I stood there, my eyes getting blurred, but my body not moving, the echo of the door click still in my ears, the softness in his voice that was underlined with tiredness; the way he said that felt like he would disappear tomorrow.

My legs gave a little, and I sat down on the floor right there, my back against the wall, knees pulled up.

"Taekwang-ah!" Eomma ran to me hurriedly. She has heard everything. That we hid that hyung again tried to take his life and got saved by Sungmin-ssi. But she didn't question any of it and knelt down next to me, placing her warm, trembling hand on my shoulder.

"H-He thinks we're tired of him, eomma," I said, my voice trembling so much that I didn't even notice the hot stream of tears running down my cheeks.

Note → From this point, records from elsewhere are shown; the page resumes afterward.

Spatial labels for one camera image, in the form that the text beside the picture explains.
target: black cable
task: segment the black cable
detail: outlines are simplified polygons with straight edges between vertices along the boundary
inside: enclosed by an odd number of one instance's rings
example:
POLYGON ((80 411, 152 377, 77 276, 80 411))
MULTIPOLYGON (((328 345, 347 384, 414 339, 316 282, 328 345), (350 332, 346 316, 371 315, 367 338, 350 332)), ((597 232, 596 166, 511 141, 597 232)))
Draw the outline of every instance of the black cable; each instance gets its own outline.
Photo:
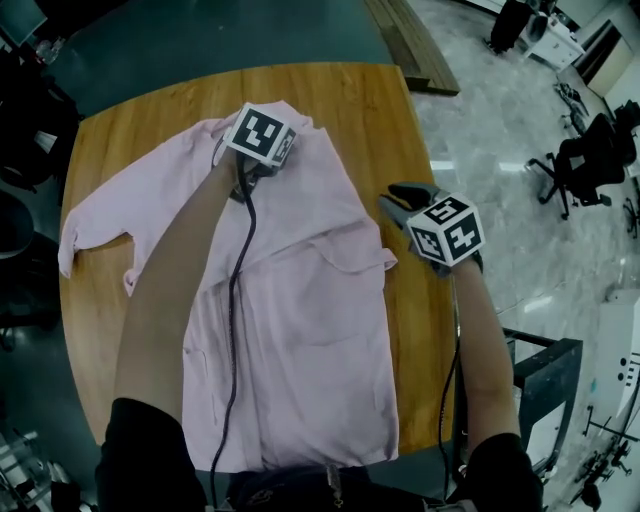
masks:
POLYGON ((216 466, 218 465, 218 460, 220 459, 220 455, 222 455, 222 450, 224 449, 224 445, 227 442, 227 435, 229 433, 229 417, 231 416, 231 408, 233 407, 234 402, 236 401, 236 392, 238 386, 238 368, 236 365, 236 337, 235 337, 235 328, 234 328, 234 319, 235 319, 235 300, 234 300, 234 289, 236 286, 236 282, 238 281, 238 276, 240 274, 240 268, 242 267, 242 262, 244 261, 244 257, 247 253, 247 249, 249 248, 249 244, 251 243, 251 239, 256 232, 256 210, 253 206, 253 201, 251 200, 251 194, 249 193, 249 188, 247 187, 247 178, 244 174, 244 163, 245 156, 237 152, 236 153, 236 167, 238 172, 238 183, 240 184, 240 190, 242 191, 242 195, 247 203, 247 209, 249 210, 249 216, 251 217, 251 226, 249 227, 249 234, 247 235, 247 240, 240 251, 240 256, 238 256, 238 261, 236 261, 236 266, 233 269, 231 274, 231 278, 229 279, 229 350, 231 352, 231 396, 229 397, 229 402, 227 403, 227 410, 224 414, 224 425, 222 427, 222 439, 220 440, 220 446, 218 447, 218 451, 216 452, 215 457, 213 458, 213 462, 211 463, 211 472, 209 473, 209 479, 211 483, 211 493, 213 498, 213 507, 214 509, 218 509, 218 498, 216 497, 216 485, 215 485, 215 471, 216 466))
POLYGON ((458 357, 460 355, 460 338, 458 337, 458 341, 456 342, 456 351, 453 354, 453 361, 451 361, 451 368, 449 368, 449 375, 447 375, 447 380, 444 384, 444 389, 442 390, 442 400, 440 401, 440 425, 438 428, 438 448, 440 448, 440 453, 442 454, 442 461, 444 463, 444 489, 442 501, 447 501, 447 495, 449 494, 449 458, 447 457, 447 452, 444 449, 444 445, 442 444, 442 431, 444 430, 444 410, 447 402, 447 393, 449 392, 449 387, 451 386, 451 379, 453 378, 453 372, 456 369, 456 365, 458 364, 458 357))

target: marble floor
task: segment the marble floor
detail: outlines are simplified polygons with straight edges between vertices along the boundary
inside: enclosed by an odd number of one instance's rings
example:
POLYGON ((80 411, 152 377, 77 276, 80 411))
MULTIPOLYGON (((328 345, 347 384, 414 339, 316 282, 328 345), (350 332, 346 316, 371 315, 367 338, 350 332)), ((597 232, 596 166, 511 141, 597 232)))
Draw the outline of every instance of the marble floor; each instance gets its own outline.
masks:
MULTIPOLYGON (((584 341, 578 399, 545 502, 559 504, 592 439, 584 438, 586 406, 594 379, 598 306, 612 287, 636 287, 640 241, 626 232, 622 202, 636 201, 630 179, 602 187, 612 206, 572 208, 560 218, 559 194, 547 205, 537 197, 550 187, 541 171, 524 163, 557 152, 575 136, 560 116, 568 108, 553 90, 556 72, 523 59, 516 47, 496 57, 482 43, 495 17, 451 0, 410 0, 460 83, 454 98, 414 94, 436 182, 466 194, 480 210, 487 245, 486 280, 505 327, 584 341)), ((606 106, 575 69, 561 75, 583 96, 592 117, 606 106)))

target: person
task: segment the person
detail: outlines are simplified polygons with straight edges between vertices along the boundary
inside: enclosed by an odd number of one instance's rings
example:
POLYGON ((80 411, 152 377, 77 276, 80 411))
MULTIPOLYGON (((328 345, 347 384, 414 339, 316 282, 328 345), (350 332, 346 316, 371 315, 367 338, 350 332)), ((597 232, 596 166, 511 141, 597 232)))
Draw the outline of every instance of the person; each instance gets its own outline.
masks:
MULTIPOLYGON (((539 12, 550 16, 556 0, 507 0, 491 31, 491 38, 484 39, 484 43, 493 53, 500 55, 515 45, 518 37, 527 26, 529 19, 539 12)), ((539 16, 536 21, 541 23, 540 30, 546 29, 546 16, 539 16)))
MULTIPOLYGON (((234 186, 234 162, 227 149, 165 231, 129 301, 115 400, 96 469, 102 512, 206 507, 180 424, 182 343, 213 233, 234 186), (184 254, 191 256, 188 264, 184 254)), ((454 493, 456 504, 446 510, 540 511, 542 485, 521 446, 511 360, 481 271, 467 259, 452 274, 471 458, 454 493)), ((316 466, 240 475, 244 478, 233 479, 227 495, 238 511, 422 511, 443 506, 439 500, 374 484, 365 468, 316 466)))

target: wooden table
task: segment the wooden table
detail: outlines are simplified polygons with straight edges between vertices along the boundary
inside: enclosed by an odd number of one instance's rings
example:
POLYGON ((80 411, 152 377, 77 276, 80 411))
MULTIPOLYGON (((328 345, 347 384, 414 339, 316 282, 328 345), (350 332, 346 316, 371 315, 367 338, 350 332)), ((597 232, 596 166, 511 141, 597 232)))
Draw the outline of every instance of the wooden table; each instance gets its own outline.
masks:
MULTIPOLYGON (((408 240, 383 218, 379 194, 396 181, 433 182, 429 159, 399 68, 376 64, 290 64, 198 78, 134 98, 85 119, 67 177, 62 222, 71 208, 158 144, 244 102, 284 99, 324 126, 383 245, 399 264, 387 272, 385 299, 400 415, 400 452, 438 439, 442 388, 454 349, 451 283, 407 252, 408 240)), ((78 394, 96 441, 109 420, 120 331, 127 307, 122 276, 132 241, 122 236, 77 254, 60 278, 67 348, 78 394)), ((450 437, 452 395, 445 421, 450 437)))

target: forearm
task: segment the forearm
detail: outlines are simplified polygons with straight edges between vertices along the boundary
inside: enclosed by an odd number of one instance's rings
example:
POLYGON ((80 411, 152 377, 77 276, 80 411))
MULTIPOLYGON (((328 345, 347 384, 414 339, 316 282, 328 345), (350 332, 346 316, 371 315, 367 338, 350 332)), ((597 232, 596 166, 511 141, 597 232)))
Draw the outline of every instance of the forearm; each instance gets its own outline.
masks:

She sat, her eyes softening at my tears, softly patting my shoulders; she said, "I know, son."

"We're not."

"I know Taekwang-ah."

I pressed the back of my head against the wall, staring at the ceiling. Tears running down the corners of my eyes down my temples. I didn't bother fighting them or controlling them.

"Where does he go?" I asked. "When he walks out like that. Where does he go?"

Eomma didn't answer. Because neither of us knew. Every time there was an argument, he went out like this.

And that…that not knowing was the thing that frightened me most…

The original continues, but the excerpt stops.